▶ _TRY IT_: Please retype the data in full, exactly as given.

▶ _PROVIDED DATA_:
⟨

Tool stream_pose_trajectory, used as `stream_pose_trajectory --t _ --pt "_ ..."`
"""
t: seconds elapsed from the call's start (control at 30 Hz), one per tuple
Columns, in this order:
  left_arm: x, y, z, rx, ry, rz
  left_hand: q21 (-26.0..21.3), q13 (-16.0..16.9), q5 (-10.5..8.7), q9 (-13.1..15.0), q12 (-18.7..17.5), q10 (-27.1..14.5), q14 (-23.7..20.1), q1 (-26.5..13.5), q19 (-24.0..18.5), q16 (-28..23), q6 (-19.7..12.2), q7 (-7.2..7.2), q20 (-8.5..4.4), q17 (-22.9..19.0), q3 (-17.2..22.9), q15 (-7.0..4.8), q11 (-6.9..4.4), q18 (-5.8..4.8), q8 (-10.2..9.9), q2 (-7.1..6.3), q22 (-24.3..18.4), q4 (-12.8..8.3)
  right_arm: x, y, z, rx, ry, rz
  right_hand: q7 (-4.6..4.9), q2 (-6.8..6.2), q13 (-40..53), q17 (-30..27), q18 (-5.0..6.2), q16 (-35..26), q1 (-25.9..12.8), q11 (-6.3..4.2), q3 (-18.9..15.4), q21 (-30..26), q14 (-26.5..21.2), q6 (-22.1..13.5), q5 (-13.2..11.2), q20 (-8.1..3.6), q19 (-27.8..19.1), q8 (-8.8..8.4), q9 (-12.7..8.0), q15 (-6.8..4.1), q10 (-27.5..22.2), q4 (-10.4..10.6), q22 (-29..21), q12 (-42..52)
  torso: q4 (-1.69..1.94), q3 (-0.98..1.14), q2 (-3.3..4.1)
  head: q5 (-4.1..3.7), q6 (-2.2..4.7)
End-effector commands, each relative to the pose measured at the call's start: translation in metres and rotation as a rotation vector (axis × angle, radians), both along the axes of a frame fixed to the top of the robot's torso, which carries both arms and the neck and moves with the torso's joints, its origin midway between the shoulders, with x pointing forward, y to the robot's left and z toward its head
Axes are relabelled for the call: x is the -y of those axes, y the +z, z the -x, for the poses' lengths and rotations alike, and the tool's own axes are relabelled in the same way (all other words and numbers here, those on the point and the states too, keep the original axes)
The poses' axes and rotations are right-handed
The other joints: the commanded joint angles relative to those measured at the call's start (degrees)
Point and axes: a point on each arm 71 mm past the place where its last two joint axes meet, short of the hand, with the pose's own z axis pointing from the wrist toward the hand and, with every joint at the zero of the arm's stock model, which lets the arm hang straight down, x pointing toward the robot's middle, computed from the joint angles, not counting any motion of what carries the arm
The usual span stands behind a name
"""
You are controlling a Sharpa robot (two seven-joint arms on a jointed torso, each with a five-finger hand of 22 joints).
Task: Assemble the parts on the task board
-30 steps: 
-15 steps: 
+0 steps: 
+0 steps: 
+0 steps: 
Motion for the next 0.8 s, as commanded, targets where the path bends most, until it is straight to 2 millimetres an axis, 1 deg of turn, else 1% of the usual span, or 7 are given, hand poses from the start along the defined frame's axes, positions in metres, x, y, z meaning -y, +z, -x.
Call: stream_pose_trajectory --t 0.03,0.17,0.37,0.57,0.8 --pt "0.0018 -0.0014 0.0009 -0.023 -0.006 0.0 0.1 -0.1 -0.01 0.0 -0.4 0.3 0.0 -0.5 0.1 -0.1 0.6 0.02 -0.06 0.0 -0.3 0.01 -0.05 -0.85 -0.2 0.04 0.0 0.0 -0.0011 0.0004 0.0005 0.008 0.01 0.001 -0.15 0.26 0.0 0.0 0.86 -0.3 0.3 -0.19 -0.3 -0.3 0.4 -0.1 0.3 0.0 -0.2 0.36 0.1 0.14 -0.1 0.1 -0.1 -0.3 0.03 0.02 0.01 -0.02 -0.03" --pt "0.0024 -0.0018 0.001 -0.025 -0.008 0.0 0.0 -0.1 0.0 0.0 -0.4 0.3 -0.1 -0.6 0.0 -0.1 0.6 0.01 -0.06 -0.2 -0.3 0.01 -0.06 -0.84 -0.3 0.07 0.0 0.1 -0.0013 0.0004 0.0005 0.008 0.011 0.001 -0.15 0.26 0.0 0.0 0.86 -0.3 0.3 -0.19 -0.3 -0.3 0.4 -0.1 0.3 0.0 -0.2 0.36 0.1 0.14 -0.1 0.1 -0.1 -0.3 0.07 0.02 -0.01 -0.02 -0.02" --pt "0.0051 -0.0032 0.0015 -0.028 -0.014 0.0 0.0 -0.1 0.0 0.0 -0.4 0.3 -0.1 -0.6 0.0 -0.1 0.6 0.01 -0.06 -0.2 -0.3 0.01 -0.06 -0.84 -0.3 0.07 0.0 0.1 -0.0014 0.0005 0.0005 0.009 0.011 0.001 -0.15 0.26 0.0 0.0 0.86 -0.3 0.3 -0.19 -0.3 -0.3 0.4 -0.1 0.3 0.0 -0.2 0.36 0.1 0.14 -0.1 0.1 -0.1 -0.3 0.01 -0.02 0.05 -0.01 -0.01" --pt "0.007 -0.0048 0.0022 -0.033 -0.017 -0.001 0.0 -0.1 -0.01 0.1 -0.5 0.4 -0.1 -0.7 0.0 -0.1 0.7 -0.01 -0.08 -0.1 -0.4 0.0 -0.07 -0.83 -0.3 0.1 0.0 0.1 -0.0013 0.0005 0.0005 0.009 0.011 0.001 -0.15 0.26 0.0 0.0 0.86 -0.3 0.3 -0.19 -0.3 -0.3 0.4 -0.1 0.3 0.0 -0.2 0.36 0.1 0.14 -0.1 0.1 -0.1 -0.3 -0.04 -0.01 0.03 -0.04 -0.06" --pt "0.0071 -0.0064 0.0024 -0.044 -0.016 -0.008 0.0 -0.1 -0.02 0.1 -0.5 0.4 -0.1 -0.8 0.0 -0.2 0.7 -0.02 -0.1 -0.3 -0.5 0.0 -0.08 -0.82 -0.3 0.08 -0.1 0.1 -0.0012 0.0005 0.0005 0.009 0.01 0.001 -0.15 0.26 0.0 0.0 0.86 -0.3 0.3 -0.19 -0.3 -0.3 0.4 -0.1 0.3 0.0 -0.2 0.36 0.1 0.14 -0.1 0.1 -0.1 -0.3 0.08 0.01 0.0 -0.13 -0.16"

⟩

▶ _FINISHED EXERCISE_:
Tool stream_pose_trajectory, used as `stream_pose_trajectory --t _ --pt "_ ..."`
"""
t: seconds elapsed from the call's start (control at 30 Hz), one per tuple
Columns, in this order:
  left_arm: x, y, z, rx, ry, rz
  left_hand: q21 (-26.0..21.3), q13 (-16.0..16.9), q5 (-10.5..8.7), q9 (-13.1..15.0), q12 (-18.7..17.5), q10 (-27.1..14.5), q14 (-23.7..20.1), q1 (-26.5..13.5), q19 (-24.0..18.5), q16 (-28..23), q6 (-19.7..12.2), q7 (-7.2..7.2), q20 (-8.5..4.4), q17 (-22.9..19.0), q3 (-17.2..22.9), q15 (-7.0..4.8), q11 (-6.9..4.4), q18 (-5.8..4.8), q8 (-10.2..9.9), q2 (-7.1..6.3), q22 (-24.3..18.4), q4 (-12.8..8.3)
  right_arm: x, y, z, rx, ry, rz
  right_hand: q7 (-4.6..4.9), q2 (-6.8..6.2), q13 (-40..53), q17 (-30..27), q18 (-5.0..6.2), q16 (-35..26), q1 (-25.9..12.8), q11 (-6.3..4.2), q3 (-18.9..15.4), q21 (-30..26), q14 (-26.5..21.2), q6 (-22.1..13.5), q5 (-13.2..11.2), q20 (-8.1..3.6), q19 (-27.8..19.1), q8 (-8.8..8.4), q9 (-12.7..8.0), q15 (-6.8..4.1), q10 (-27.5..22.2), q4 (-10.4..10.6), q22 (-29..21), q12 (-42..52)
  torso: q4 (-1.69..1.94), q3 (-0.98..1.14), q2 (-3.3..4.1)
  head: q5 (-4.1..3.7), q6 (-2.2..4.7)
End-effector commands, each relative to the pose measured at the call's start: translation in metres and rotation as a rotation vector (axis × angle, radians), both along the axes of a frame fixed to the top of the robot's torso, which carries both arms and the neck and moves with the torso's joints, its origin midway between the shoulders, with x pointing forward, y to the robot's left and z toward its head
Axes are relabelled for the call: x is the -y of those axes, y the +z, z the -x, for the poses' lengths and rotations alike, and the tool's own axes are relabelled in the same way (all other words and numbers here, those on the point and the states too, keep the original axes)
The poses' axes and rotations are right-handed
The other joints: the commanded joint angles relative to those measured at the call's start (degrees)
Point and axes: a point on each arm 71 mm past the place where its last two joint axes meet, short of the hand, with the pose's own z axis pointing from the wrist toward the hand and, with every joint at the zero of the arm's stock model, which lets the arm hang straight down, x pointing toward the robot's middle, computed from the joint angles, not counting any motion of what carries the arm
The usual span stands behind a name
"""
You are controlling a Sharpa robot (two seven-joint arms on a jointed torso, each with a five-finger hand of 22 joints).
Task: Assemble the parts on the task board
-30 steps: 
-15 steps: 
+0 steps: 
+0 steps: 
+0 steps: 
Motion for the next 0.8 s, as commanded, targets where the path bends most, until it is straight to 2 millimetres an axis, 1 deg of turn, else 1% of the usual span, or 7 are given, hand poses from the start along the defined frame's axes, positions in metres, x, y, z meaning -y, +z, -x.
Call: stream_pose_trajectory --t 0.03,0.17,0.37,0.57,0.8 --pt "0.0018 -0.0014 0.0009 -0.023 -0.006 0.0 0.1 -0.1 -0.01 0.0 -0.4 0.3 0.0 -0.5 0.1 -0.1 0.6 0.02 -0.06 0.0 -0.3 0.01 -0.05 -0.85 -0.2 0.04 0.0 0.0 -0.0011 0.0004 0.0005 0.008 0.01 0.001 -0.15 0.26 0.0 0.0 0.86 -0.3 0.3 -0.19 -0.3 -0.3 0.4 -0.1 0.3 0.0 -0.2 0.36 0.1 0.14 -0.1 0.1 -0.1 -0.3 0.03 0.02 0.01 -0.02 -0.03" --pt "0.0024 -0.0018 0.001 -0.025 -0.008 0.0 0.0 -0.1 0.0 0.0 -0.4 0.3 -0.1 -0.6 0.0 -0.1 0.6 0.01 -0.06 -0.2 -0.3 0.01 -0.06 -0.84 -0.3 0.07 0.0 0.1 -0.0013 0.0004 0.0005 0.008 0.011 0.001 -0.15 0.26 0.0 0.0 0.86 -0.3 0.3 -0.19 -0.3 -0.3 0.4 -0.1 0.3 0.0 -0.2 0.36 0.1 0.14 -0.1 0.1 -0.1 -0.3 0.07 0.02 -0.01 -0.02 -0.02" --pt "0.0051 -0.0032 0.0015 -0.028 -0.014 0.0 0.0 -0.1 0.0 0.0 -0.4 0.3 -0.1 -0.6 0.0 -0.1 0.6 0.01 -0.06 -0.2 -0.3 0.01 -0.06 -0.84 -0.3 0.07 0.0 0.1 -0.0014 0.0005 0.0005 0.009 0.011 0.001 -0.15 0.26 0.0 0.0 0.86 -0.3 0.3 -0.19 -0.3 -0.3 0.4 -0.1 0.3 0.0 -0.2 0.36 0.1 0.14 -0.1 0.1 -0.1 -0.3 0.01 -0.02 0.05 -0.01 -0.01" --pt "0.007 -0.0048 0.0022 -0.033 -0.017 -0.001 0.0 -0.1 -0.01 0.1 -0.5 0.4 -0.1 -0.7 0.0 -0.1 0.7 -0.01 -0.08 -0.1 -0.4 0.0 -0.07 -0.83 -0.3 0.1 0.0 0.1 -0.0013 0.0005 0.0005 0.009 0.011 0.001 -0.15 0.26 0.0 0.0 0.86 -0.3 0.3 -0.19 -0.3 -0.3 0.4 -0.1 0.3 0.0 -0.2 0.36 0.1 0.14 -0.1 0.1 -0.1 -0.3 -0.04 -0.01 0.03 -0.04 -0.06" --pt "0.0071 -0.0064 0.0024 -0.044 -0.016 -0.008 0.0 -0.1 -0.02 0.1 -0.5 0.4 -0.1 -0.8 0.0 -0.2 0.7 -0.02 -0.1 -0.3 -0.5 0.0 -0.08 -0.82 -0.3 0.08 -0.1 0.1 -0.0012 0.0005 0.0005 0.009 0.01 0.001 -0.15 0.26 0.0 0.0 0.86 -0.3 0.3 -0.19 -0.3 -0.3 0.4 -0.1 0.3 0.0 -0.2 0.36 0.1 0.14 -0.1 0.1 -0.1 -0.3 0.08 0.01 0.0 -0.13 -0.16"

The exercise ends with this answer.